The car is believed to have remained with Munz until its acquisition by the current owner in 2011. Today, the car still presents in highly original condition throughout. Notably, the car still wears its original black paint (still showing natural lacquer checks from polishing) with the exception of the hood and truck lid, which have been refinished. It still sports original Borrani wire wheels, all of its original glass, and the car’s high level of originality continues through to even its original heater and AC hoses, original tie straps on the wiring harness, and even its original smog equipment with Aeroquip hoses. Furthermore, the car has been certified by Ferrari Classiche and retains all of its original mechanical components. The owner requested two certification binders from Ferrari Classiche, and both of those remain with the car today, along with a handful of prior service receipts, scoring sheets from when it was shown in the 1990s, and a original tool roll and tools.
The Daytona’s most recent service was at Ferrari of Beverly Hills in March of 2016, where it received an annual service that included an oil change, brake fluid change, and coolant change. Earlier this summer, chassis number 14189 was shipped to Rex Nguyen Restorations of Marina Del Rey, California, in an effort to enhance its already high level of originality. As such, minor details were corrected throughout, such as sourcing correct hose clamps in the engine bay and fitting period-correct Michelin XWX tires. Furthermore, Rex Nguyen and two other Ferrari Club of America judges recently had a chance to look over the car and were highly impressed with its originality and overall presentation.

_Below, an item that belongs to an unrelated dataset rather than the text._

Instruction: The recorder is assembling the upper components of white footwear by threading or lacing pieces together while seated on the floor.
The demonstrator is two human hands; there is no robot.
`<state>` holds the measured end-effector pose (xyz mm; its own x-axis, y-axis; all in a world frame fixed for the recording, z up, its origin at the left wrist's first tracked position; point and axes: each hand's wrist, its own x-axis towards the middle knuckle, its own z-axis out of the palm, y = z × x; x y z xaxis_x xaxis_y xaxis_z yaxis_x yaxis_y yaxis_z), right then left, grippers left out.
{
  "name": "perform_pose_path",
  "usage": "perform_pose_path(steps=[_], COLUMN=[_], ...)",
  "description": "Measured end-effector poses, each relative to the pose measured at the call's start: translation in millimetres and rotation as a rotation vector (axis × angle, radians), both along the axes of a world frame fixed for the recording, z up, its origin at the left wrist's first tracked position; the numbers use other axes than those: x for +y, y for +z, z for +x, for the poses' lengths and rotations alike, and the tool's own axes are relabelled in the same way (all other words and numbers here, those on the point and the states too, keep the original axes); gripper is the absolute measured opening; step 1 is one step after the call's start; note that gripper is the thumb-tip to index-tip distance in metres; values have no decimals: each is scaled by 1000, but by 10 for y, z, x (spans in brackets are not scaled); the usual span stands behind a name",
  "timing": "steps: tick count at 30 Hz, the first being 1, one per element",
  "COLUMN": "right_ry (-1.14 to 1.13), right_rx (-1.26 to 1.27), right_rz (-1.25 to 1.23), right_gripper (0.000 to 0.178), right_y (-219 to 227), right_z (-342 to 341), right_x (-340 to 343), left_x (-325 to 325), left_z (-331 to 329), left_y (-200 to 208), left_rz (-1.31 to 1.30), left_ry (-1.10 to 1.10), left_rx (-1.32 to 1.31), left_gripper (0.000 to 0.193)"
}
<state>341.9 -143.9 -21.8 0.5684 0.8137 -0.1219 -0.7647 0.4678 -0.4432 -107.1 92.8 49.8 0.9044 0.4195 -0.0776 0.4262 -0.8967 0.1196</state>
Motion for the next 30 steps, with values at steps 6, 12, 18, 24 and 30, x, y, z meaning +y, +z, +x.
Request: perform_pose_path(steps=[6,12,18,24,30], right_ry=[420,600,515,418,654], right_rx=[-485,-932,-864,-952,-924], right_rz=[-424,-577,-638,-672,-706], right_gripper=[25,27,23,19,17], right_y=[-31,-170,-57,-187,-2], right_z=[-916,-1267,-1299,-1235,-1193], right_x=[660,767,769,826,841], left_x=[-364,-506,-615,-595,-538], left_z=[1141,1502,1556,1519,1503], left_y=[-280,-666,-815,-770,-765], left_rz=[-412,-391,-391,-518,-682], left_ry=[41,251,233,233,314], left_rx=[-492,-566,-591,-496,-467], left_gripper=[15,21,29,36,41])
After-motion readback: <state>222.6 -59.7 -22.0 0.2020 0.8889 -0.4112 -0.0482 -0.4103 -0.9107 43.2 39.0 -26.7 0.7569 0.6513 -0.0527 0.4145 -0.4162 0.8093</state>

Now over 40 years since the final Daytona left Maranello, finding a largely original example can be very difficult, as many have been restored and refurbished. This spectacular example retains a high level of originality thanks to having only been driven 22,000 miles, having been in the care of just three owners from new, and having been carefully preserved and maintained throughout its life. Sure to be a big hit at Ferrari Club of America and other concours events as it already has in the past, this exceptional Daytona would be a welcome addition to any Ferrari collection.